BEGIN GIVEN ENTRIES

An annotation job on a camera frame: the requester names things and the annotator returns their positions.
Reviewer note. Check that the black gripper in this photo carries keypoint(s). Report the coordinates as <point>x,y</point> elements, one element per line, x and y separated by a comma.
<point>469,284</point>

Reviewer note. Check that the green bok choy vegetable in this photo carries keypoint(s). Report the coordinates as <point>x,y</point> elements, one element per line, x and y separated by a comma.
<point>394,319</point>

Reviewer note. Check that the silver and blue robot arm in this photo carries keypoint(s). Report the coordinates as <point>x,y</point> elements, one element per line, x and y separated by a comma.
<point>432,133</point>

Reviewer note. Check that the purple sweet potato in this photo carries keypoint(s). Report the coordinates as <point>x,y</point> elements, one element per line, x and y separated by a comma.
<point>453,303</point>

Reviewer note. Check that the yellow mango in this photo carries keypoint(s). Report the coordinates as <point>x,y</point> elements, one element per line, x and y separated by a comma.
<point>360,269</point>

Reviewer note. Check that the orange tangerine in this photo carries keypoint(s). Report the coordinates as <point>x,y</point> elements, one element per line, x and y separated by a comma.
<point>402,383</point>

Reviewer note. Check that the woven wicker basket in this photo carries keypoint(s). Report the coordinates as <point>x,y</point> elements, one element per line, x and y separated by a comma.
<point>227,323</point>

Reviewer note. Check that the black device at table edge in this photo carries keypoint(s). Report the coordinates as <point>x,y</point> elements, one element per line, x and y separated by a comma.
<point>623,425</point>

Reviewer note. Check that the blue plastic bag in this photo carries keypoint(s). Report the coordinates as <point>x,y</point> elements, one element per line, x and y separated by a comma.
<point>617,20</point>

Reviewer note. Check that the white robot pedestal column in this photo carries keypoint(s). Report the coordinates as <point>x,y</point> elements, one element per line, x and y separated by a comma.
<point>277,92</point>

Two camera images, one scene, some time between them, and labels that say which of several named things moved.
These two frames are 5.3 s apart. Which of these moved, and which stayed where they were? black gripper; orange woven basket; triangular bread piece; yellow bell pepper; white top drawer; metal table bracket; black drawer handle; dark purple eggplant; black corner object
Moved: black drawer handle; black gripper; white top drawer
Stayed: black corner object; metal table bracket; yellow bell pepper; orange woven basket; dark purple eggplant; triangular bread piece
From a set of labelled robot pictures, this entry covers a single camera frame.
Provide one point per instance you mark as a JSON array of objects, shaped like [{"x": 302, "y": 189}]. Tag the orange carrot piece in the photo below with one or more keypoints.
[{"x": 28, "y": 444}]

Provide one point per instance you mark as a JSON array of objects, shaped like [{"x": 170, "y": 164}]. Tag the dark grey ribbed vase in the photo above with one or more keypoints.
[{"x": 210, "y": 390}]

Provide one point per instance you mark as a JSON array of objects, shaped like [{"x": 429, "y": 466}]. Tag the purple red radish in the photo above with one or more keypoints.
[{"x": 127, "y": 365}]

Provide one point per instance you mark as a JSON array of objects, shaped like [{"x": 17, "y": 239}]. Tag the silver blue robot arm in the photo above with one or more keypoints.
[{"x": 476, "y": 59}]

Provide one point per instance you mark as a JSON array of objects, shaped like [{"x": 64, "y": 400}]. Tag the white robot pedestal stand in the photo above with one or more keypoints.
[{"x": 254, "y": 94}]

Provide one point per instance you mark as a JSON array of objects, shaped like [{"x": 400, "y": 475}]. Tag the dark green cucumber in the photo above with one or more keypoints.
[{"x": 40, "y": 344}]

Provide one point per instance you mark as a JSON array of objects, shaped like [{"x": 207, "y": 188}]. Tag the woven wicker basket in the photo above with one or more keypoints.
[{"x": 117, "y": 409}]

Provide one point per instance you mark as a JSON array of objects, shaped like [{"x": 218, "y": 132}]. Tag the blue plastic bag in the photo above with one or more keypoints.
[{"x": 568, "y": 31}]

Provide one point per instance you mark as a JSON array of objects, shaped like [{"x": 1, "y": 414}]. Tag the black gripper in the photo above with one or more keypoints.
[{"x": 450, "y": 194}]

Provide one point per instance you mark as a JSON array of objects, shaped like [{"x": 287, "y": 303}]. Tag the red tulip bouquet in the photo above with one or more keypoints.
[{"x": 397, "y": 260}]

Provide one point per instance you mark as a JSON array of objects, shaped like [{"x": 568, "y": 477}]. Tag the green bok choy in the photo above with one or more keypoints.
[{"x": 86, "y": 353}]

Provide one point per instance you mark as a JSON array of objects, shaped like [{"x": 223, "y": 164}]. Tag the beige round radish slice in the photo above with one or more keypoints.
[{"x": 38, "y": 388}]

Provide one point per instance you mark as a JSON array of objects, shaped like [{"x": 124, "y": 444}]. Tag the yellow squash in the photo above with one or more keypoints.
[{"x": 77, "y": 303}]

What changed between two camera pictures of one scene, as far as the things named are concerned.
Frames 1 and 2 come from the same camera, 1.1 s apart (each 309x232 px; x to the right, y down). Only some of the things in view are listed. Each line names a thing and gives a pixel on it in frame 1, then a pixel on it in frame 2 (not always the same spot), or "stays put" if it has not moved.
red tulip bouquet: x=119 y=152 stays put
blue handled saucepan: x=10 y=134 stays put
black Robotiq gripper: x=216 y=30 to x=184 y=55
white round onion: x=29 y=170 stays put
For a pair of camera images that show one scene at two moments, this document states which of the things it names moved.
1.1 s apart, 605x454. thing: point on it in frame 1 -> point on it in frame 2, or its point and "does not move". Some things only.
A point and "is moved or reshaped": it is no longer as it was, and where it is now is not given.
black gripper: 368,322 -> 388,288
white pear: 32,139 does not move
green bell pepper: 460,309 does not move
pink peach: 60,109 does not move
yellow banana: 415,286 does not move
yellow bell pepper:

END GIVEN ENTRIES

— THE PROBLEM —
Only the lines from the start of the material through the line bearing "<point>623,425</point>" are needed, restated exactly, with both end lines included.

— RESPONSE BELOW —
An annotation job on a camera frame: the requester names things and the annotator returns their positions.
Reviewer note. Check that the black gripper in this photo carries keypoint(s). Report the coordinates as <point>x,y</point> elements, one element per line, x and y separated by a comma.
<point>469,284</point>

Reviewer note. Check that the green bok choy vegetable in this photo carries keypoint(s). Report the coordinates as <point>x,y</point> elements, one element per line, x and y separated by a comma.
<point>394,319</point>

Reviewer note. Check that the silver and blue robot arm in this photo carries keypoint(s). Report the coordinates as <point>x,y</point> elements, one element per line, x and y separated by a comma.
<point>432,133</point>

Reviewer note. Check that the purple sweet potato in this photo carries keypoint(s). Report the coordinates as <point>x,y</point> elements, one element per line, x and y separated by a comma.
<point>453,303</point>

Reviewer note. Check that the yellow mango in this photo carries keypoint(s). Report the coordinates as <point>x,y</point> elements, one element per line, x and y separated by a comma.
<point>360,269</point>

Reviewer note. Check that the orange tangerine in this photo carries keypoint(s). Report the coordinates as <point>x,y</point> elements, one element per line, x and y separated by a comma.
<point>402,383</point>

Reviewer note. Check that the woven wicker basket in this photo carries keypoint(s). Report the coordinates as <point>x,y</point> elements, one element per line, x and y separated by a comma.
<point>227,323</point>

Reviewer note. Check that the black device at table edge in this photo carries keypoint(s). Report the coordinates as <point>x,y</point> elements, one element per line, x and y separated by a comma.
<point>623,425</point>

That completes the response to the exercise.